Camminava per strada a Minervino di Lecce con il fidanzato quando è stata raggiunta dalla furia omicida dell’ex che l’ha uccisa senza pietà.
Lei è la sesta vittima del 2021, la prima di febbraio che ha visto però dopo di lei altre 7 donne ammazzate dai loro compagni.
Si chiamava Sonia Di Maggio, aveva 29 anni e la sera del 1° febbraio si trovava per strada a Minervino di Lecce con il compagno Francesco Damiano per andare a fare la spesa (lei era di Rimini mentre Damiano abitava nel Salento).
Improvvisamente è stata raggiunta dall’ex fidanzato, il 39enne campano Salvatore Carfora che l’ha uccisa brutalmente con 20 coltellate al collo e al busto.
Inutile l’aiuto di Damiano che prontamente si è scagliato contro l’aggressore per fermarlo. All’arrivo dei soccorsi i sanitari del 118 hanno trovato la giovane morta in una pozza di sangue.
La ragazza aveva avuto una relazione con l’assassino diversi anni prima ma si erano lasciati perché lui era aggressivo e possessivo nei suoi confronti.
Inoltre Carfora aveva già minacciato sia lei che il nuovo compagno ma Sonia non lo aveva denunciato per paura di ritorsioni.
Originario di Torre Annunziata (Napoli), l’uomo nel 2011 aveva già accoltellato un parcheggiatore abusivo nel suo paese e nel mese di giugno di quell’anno era anche stato dimesso dall’ospedale psichiatrico di Aversa.
La mattina del 2 febbraio l’uomo fu trovato dalla Polizia di Otranto in stazione dei treni mentre aspettava di tornare in Campania.

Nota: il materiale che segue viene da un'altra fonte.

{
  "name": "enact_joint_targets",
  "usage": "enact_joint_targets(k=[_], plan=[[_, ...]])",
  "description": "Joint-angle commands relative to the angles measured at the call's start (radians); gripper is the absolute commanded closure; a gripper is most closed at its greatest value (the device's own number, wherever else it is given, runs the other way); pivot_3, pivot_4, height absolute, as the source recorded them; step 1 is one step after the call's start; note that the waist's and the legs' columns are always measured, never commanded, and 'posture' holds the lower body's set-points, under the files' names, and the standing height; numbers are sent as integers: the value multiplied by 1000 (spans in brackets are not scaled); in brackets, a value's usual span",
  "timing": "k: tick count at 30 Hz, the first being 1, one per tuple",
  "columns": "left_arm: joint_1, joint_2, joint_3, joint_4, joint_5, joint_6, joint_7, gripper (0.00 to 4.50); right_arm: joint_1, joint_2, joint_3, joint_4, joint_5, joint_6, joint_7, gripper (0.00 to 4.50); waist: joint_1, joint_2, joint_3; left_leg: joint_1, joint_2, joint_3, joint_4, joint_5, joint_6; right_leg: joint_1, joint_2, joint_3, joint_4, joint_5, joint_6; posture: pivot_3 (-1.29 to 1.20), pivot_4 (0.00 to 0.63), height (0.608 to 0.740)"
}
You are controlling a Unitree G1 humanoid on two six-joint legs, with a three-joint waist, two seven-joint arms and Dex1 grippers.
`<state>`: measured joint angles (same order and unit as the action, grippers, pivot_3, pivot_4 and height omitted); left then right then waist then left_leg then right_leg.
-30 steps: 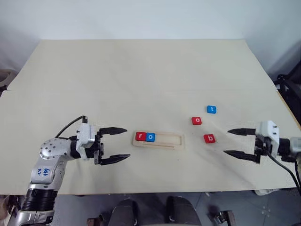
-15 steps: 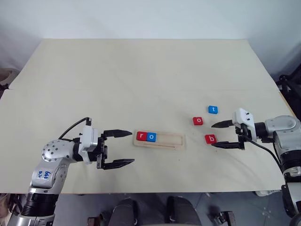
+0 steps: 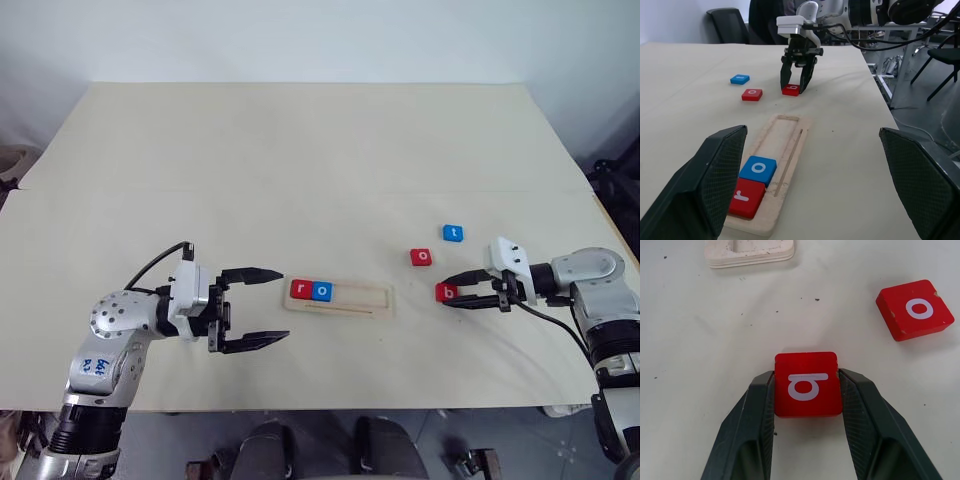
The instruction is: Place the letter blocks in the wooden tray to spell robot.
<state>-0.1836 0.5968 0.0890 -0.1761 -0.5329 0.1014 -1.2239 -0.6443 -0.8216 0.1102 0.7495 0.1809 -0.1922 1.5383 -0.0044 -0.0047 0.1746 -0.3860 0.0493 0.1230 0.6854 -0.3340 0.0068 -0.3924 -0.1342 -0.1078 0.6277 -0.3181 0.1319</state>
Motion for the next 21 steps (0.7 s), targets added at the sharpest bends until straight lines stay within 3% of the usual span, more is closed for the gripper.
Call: enact_joint_targets(k=[1,7,11,21], plan=[[2,-2,15,18,-1,-28,6,0,0,-2,-15,-105,42,62,63,3024,0,0,0,0,0,0,0,0,0,0,0,0,0,0,0,0,150,740],[16,5,32,56,5,-62,6,0,3,23,11,-429,106,420,-40,3024,0,0,0,0,1,-1,0,0,0,-1,0,0,1,0,0,0,150,740],[26,2,29,69,10,-78,10,0,-8,101,53,-634,130,645,-150,3024,1,0,0,0,1,-2,0,0,0,-1,0,0,1,0,0,0,150,740],[46,3,30,63,12,-84,26,0,-27,235,158,-657,24,662,-316,3024,0,0,0,-2,0,-1,0,0,0,-2,0,-1,1,0,0,0,150,740]])
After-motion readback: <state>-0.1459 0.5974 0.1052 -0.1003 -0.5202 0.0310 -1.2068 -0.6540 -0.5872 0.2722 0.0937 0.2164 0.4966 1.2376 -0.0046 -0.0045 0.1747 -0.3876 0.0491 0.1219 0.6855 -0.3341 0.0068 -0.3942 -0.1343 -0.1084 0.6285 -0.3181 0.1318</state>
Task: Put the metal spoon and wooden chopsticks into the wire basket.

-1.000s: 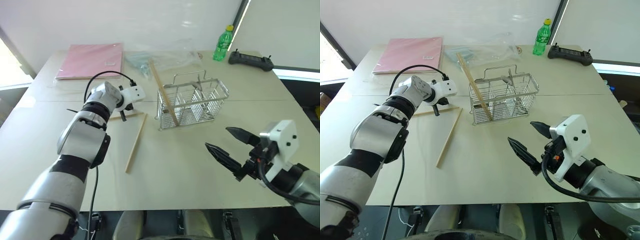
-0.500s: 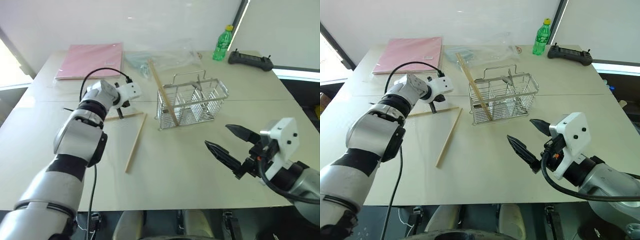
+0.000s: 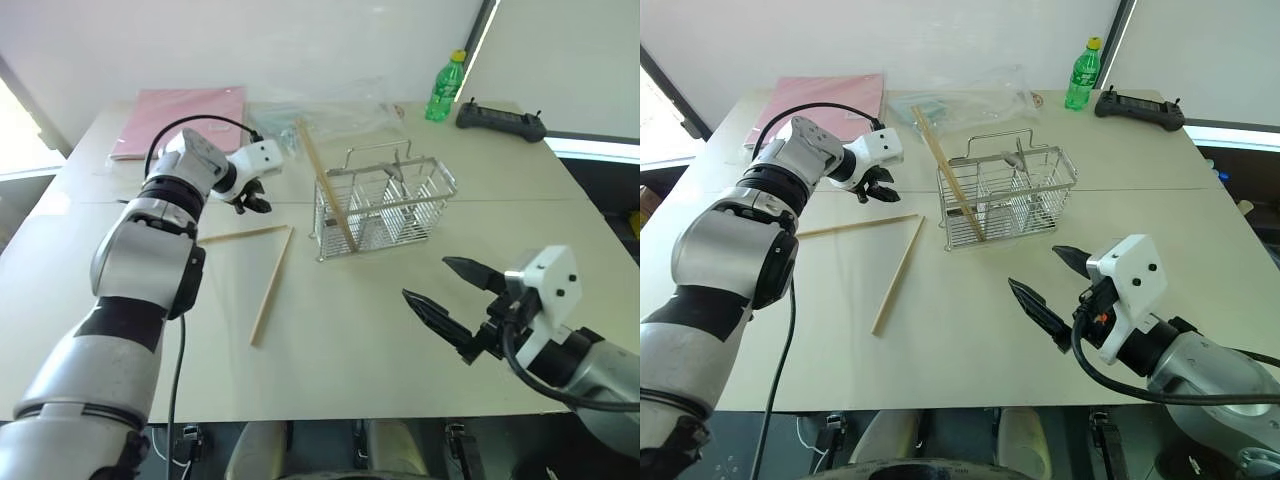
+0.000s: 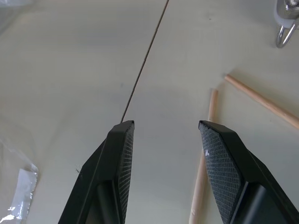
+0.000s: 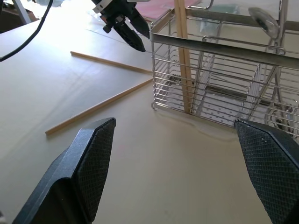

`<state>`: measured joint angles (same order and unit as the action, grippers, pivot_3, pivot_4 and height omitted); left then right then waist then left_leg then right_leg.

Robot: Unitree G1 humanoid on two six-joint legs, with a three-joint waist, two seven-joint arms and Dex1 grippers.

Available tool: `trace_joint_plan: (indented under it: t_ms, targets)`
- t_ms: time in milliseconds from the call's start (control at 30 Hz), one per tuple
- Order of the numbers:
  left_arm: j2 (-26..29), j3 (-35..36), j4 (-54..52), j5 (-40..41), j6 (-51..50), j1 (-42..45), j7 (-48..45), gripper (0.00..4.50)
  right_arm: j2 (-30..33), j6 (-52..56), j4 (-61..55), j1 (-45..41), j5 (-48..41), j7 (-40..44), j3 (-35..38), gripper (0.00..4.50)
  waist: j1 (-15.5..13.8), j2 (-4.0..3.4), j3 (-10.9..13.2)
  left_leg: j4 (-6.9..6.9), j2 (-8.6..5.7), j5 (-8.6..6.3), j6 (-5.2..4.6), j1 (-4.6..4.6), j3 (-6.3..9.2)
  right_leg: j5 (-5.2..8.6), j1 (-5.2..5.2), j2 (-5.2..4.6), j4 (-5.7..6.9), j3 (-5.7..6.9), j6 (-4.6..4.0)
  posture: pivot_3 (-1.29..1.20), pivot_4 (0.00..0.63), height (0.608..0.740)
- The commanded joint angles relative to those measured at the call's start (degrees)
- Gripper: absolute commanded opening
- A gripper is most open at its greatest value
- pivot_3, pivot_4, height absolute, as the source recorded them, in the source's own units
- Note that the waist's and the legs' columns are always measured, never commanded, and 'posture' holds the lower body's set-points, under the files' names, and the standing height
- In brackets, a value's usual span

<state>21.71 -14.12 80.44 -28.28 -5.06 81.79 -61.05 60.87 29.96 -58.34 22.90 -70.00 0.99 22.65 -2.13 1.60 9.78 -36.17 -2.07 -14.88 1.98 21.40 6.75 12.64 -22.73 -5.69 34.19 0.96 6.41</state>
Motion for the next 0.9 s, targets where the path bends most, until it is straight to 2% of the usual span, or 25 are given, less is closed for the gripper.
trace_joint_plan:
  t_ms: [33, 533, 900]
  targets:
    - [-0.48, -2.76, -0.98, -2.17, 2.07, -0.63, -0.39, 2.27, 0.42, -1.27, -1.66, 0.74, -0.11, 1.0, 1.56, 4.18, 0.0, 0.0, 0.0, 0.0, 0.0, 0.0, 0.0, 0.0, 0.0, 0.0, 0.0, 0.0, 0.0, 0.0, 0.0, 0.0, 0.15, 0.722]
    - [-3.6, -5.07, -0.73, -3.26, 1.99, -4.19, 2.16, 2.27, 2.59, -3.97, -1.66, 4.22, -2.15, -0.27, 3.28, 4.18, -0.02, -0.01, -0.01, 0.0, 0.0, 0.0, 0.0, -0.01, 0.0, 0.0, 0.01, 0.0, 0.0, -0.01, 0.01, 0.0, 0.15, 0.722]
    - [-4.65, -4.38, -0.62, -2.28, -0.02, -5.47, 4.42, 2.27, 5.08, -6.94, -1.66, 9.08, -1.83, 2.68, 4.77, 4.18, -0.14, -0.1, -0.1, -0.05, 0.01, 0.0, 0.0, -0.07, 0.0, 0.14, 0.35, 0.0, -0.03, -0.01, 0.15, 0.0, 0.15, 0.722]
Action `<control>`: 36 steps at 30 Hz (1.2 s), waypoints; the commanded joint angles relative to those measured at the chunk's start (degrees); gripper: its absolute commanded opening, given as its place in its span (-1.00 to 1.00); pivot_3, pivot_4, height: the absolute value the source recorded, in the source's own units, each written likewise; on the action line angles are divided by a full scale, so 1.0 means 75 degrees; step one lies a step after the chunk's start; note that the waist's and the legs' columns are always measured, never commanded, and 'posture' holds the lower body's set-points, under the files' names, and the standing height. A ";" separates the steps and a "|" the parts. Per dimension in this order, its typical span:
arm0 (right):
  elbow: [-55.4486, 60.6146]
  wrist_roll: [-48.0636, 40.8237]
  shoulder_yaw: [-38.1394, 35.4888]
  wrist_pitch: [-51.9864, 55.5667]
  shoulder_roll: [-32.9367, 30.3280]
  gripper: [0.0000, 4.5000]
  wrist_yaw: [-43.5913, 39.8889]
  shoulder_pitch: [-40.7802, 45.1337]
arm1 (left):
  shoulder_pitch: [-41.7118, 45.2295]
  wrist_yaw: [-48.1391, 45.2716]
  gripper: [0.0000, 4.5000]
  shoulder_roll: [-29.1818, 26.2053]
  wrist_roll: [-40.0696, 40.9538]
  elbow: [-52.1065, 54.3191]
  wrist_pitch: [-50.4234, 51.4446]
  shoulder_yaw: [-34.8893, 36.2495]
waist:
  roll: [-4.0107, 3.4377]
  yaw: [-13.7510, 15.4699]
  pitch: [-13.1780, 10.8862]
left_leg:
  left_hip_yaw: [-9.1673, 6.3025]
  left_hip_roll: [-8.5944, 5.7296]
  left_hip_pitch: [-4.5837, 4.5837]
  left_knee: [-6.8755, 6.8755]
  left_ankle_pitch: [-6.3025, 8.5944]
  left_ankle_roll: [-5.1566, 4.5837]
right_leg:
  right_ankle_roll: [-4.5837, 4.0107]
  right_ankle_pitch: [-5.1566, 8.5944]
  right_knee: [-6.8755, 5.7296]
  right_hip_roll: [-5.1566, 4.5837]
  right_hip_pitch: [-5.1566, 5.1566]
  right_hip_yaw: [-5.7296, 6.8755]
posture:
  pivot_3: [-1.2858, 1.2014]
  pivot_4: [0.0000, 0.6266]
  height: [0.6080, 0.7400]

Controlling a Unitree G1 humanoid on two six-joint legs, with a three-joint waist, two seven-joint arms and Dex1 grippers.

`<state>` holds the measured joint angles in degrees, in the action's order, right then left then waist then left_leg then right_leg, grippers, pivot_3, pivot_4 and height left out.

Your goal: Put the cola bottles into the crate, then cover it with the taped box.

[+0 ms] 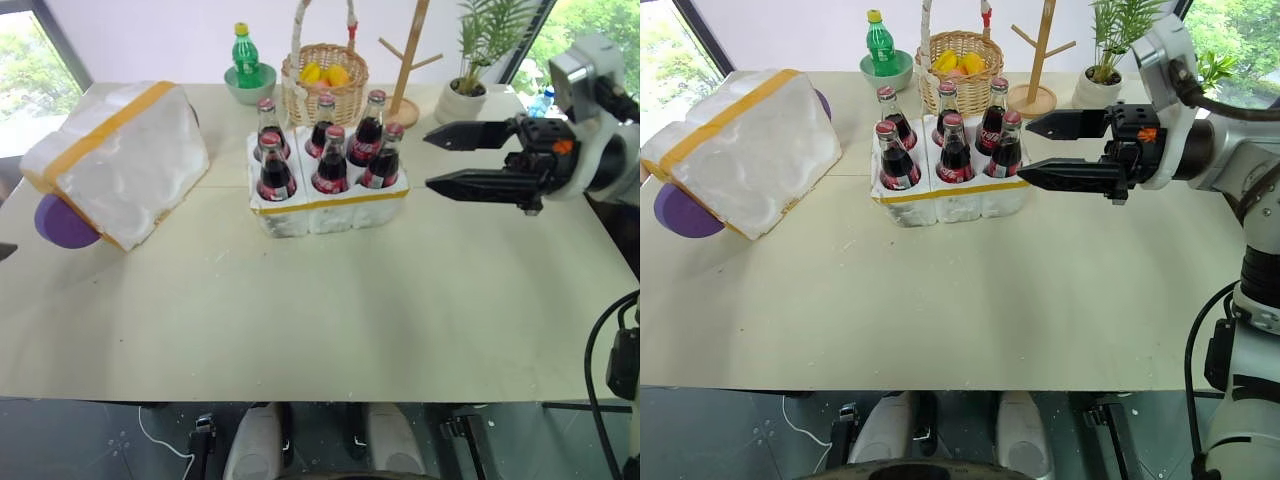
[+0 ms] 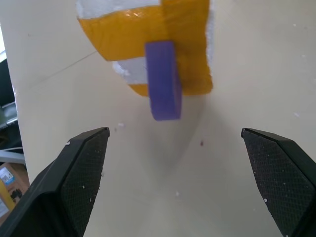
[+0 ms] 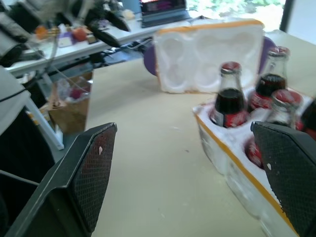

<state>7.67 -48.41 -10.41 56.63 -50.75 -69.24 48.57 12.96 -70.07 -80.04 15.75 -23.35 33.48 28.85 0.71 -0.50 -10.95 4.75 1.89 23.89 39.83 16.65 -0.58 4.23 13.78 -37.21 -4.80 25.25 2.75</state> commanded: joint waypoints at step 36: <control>0.0582 -0.0225 -0.1657 -0.0398 -0.1275 1.00 0.1350 -0.2212 | 0.7334 0.1385 -0.87 0.2612 -0.2915 -0.3927 -0.4546 -0.4064 | 0.0046 0.0156 -0.0007 | 0.0011 0.0001 0.0063 0.0044 0.0004 -0.0016 | 0.0025 -0.0012 -0.0002 0.0016 0.0027 0.0019 | 0.03 -0.52 1.00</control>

Il 5 febbraio l’uomo ha confessato pienamente il reato commesso, il giudice quindi ha disposto per lui il reato di omicidio volontario aggravato dalla premeditazione e dallo stalking e la successiva custodia cautelare in carcere.
Al termine delle indagini sul caso gli era stata contestata dalla Procura di Lecce anche l’aggravante dei futili motivi.
Nel luglio del 2021 fu rimandato pertanto a giudizio immediato visto che Carfora ammise anche che se fosse uscito dal carcere avrebbe ucciso anche Francesco Damiano.
Il 15 febbraio 2022 la Corte d’Assise di Lecce lo ha condannò all’ergastolo con un anno di isolamento diurno.
Sentenza poi ribaltata il 22 settembre successivo dalla Corte d’Appelli che ha confermato le aggravanti della premeditazione, della crudeltà e dei futili motivi emessi in primo grado ma non ha approvato per lui la pena accessoria dell’isolamento di un anno richiesta.